CHEO Research Institute, Ottawa, Ontario, Canada.
J Am Med Inform Assoc. 2013 May 1;20(3):453-61. doi: 10.1136/amiajnl-2011-000735. Epub 2012 Aug 7.
There is limited capacity to assess the comparative risks of medications after they enter the market. For rare adverse events, the pooling of data from multiple sources is necessary to have the power and sufficient population heterogeneity to detect differences in safety and effectiveness in genetic, ethnic and clinically defined subpopulations. However, combining datasets from different data custodians or jurisdictions to perform an analysis on the pooled data creates significant privacy concerns that would need to be addressed. Existing protocols for addressing these concerns can result in reduced analysis accuracy and can allow sensitive information to leak.
To develop a secure distributed multi-party computation protocol for logistic regression that provides strong privacy guarantees.
We developed a secure distributed logistic regression protocol using a single analysis center with multiple sites providing data. A theoretical security analysis demonstrates that the protocol is robust to plausible collusion attacks and does not allow the parties to gain new information from the data that are exchanged among them. The computational performance and accuracy of the protocol were evaluated on simulated datasets.
The computational performance scales linearly as the dataset sizes increase. The addition of sites results in an exponential growth in computation time. However, for up to five sites, the time is still short and would not affect practical applications. The model parameters are the same as the results on pooled raw data analyzed in SAS, demonstrating high model accuracy.
The proposed protocol and prototype system would allow the development of logistic regression models in a secure manner without requiring the sharing of personal health information. This can alleviate one of the key barriers to the establishment of large-scale post-marketing surveillance programs. We extended the secure protocol to account for correlations among patients within sites through generalized estimating equations, and to accommodate other link functions by extending it to generalized linear models.

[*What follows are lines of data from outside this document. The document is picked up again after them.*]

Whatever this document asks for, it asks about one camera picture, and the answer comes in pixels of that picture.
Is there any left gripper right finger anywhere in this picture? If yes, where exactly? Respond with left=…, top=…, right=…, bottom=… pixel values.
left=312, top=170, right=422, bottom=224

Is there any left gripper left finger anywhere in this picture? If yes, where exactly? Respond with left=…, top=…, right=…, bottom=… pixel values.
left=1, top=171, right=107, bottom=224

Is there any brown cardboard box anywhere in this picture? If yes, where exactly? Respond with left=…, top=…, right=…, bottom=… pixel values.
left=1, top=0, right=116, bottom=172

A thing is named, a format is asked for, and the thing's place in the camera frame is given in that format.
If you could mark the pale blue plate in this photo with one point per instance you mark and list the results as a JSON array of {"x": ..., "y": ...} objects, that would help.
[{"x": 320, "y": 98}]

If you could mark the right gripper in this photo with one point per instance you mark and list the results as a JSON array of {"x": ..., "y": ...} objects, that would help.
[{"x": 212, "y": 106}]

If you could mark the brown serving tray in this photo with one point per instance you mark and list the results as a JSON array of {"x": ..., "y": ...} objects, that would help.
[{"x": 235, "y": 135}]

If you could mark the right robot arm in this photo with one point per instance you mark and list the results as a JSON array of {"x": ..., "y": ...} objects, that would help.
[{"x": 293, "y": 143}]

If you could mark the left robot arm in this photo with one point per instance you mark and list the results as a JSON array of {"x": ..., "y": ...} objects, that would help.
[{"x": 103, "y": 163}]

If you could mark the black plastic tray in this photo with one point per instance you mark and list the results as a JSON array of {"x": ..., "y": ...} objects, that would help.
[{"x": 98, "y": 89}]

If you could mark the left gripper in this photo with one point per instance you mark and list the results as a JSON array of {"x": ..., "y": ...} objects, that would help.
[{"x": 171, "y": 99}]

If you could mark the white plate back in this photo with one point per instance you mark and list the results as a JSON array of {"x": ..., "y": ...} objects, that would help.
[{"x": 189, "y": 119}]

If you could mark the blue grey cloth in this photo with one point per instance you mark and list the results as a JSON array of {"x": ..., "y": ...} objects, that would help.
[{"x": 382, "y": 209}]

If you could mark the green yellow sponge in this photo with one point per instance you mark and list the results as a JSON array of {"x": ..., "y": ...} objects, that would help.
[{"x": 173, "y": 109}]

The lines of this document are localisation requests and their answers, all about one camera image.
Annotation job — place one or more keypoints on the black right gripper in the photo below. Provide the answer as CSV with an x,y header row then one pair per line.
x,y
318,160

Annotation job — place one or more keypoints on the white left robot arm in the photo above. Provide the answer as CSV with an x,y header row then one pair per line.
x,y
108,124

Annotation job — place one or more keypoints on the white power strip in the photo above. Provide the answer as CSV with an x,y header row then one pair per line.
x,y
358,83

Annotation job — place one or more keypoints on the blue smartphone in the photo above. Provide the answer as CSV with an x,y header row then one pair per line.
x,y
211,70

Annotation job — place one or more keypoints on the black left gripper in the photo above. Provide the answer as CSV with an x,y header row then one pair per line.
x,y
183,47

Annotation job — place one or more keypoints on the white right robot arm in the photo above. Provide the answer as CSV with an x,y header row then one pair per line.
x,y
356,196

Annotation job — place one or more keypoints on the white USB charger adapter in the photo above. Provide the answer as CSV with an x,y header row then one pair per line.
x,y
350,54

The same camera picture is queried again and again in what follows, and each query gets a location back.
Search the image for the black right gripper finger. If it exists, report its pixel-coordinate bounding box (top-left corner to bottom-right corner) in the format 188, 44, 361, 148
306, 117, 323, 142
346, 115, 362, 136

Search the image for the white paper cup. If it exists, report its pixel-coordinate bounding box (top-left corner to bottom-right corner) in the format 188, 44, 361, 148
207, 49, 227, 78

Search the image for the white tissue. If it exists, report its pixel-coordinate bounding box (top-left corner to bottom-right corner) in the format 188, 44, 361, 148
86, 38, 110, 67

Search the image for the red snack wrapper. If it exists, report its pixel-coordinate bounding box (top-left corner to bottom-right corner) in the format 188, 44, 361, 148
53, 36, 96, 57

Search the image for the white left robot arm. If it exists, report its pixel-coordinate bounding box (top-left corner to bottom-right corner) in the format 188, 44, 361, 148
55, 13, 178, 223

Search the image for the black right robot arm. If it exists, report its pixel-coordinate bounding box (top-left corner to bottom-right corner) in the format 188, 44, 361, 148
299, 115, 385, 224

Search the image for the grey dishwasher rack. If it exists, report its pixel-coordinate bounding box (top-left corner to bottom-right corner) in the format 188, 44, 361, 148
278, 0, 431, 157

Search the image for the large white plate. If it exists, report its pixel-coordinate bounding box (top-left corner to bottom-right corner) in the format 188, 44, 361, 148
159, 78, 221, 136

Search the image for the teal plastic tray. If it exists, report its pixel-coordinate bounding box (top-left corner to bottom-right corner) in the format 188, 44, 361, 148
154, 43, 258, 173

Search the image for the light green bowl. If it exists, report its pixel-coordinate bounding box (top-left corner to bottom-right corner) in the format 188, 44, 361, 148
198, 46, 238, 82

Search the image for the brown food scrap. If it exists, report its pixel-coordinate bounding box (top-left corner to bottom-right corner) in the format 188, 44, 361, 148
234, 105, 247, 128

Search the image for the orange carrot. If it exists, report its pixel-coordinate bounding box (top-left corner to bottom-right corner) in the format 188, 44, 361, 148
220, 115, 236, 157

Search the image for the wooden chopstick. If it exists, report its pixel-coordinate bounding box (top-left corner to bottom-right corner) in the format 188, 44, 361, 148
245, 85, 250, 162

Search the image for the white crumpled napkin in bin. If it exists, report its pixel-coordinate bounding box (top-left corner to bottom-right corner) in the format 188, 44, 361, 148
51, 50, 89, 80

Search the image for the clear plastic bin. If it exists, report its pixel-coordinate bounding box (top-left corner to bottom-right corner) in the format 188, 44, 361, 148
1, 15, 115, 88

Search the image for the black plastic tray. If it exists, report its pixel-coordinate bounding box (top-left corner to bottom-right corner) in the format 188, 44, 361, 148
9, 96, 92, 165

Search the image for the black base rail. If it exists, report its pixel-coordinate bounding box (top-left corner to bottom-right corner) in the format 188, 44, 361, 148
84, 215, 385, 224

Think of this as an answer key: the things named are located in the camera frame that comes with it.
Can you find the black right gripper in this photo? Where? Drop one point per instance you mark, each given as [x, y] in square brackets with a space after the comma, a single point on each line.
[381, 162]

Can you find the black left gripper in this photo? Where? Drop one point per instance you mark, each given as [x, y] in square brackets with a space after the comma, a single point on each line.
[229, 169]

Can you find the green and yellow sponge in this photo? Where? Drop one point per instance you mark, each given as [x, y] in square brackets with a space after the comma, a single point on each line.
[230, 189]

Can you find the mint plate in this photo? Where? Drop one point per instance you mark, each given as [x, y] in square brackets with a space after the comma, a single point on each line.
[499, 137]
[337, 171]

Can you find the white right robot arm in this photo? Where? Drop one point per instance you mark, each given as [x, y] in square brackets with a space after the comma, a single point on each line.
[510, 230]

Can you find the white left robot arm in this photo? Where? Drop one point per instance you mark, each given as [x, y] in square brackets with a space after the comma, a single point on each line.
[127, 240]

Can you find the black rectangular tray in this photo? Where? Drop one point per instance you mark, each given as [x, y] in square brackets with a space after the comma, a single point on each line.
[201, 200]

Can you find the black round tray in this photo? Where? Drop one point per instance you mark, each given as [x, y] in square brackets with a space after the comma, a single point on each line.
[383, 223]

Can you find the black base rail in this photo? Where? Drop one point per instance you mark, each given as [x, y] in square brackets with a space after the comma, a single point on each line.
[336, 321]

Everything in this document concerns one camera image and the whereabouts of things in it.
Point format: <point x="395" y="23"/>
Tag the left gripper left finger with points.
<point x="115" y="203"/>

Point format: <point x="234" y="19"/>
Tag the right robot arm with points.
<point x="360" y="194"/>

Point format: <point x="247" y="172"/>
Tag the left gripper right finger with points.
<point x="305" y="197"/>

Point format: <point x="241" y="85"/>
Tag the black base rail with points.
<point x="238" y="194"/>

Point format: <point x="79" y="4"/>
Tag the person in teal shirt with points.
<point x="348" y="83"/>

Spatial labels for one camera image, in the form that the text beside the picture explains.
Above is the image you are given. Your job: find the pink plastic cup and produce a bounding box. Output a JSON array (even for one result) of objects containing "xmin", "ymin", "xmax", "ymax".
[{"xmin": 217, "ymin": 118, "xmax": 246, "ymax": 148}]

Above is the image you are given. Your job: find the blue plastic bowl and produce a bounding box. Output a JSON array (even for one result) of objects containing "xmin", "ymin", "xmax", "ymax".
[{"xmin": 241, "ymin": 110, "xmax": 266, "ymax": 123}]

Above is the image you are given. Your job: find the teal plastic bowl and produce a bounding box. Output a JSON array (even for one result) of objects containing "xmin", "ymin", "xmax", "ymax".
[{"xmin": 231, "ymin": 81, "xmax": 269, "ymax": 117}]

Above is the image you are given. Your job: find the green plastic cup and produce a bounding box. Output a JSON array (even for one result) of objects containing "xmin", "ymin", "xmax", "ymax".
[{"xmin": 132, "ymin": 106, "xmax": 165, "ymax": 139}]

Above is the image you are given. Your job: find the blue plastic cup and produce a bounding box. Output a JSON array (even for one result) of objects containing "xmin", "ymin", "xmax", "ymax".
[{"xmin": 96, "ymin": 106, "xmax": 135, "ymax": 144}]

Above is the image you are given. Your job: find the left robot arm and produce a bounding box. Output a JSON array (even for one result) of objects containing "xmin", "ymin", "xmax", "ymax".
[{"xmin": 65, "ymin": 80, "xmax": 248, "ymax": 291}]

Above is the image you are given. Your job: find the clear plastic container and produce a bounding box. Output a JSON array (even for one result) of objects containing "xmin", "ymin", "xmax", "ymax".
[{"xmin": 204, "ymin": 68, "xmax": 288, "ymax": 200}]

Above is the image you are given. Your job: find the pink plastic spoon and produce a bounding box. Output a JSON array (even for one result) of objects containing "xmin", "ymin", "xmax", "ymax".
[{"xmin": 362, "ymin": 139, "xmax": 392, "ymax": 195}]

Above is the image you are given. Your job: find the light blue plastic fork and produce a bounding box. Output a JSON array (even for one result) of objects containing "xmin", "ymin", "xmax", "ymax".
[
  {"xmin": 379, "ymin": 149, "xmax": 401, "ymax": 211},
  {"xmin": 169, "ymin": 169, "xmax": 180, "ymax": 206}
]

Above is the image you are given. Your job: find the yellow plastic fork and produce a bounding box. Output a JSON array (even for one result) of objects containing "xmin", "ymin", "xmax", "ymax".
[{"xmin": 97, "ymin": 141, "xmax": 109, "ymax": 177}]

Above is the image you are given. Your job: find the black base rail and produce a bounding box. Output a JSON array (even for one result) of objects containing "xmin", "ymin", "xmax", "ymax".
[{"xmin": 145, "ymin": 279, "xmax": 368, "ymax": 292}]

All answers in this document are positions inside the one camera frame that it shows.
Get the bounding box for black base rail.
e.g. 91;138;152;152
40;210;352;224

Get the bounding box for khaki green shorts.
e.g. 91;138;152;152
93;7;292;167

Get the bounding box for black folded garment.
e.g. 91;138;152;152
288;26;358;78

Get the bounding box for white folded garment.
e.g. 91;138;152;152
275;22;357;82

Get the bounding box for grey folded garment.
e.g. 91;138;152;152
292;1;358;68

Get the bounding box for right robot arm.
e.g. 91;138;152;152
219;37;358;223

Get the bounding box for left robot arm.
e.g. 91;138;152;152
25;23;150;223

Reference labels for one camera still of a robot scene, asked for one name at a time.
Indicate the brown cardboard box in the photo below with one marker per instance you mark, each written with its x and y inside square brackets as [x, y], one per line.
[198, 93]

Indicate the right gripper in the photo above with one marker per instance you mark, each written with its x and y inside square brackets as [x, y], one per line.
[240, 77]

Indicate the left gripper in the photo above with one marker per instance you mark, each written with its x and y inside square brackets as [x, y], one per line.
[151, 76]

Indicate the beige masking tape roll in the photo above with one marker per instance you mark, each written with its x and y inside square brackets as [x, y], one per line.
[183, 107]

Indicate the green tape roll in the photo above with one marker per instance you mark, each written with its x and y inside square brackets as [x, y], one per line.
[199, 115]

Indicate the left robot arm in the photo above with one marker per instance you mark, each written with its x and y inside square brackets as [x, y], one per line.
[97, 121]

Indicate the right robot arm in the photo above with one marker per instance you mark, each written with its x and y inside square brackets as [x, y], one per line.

在药物进入市场后,评估其相对风险的能力有限。对于罕见的不良事件,需要从多个来源汇集数据,以具有检测遗传、种族和临床定义亚人群中安全性和有效性差异的能力和足够的人群异质性。然而,将来自不同数据保管人或司法管辖区的数据集合在一起进行分析,会产生严重的隐私问题,需要加以解决。现有的解决这些问题的协议可能会导致分析准确性降低,并允许敏感信息泄露。
开发一种用于逻辑回归的安全分布式多方计算协议,提供强大的隐私保护。
我们使用具有多个提供数据的站点的单个分析中心开发了一种安全的分布式逻辑回归协议。理论安全分析表明,该协议对合理的共谋攻击具有鲁棒性,并且不会允许各方从它们之间交换的数据中获得新信息。协议的计算性能和准确性在模拟数据集上进行了评估。
计算性能随数据集大小的增加呈线性增长。站点的增加导致计算时间呈指数增长。然而,对于多达五个站点,时间仍然很短,不会影响实际应用。模型参数与在 SAS 中分析的汇总原始数据的结果相同,表明模型准确性很高。
所提出的协议和原型系统将允许以安全的方式开发逻辑回归模型,而无需共享个人健康信息。这可以缓解建立大规模上市后监测计划的关键障碍之一。我们通过广义估计方程扩展了安全协议,以考虑到站点内患者之间的相关性,并通过将其扩展到广义线性模型来适应其他链接函数。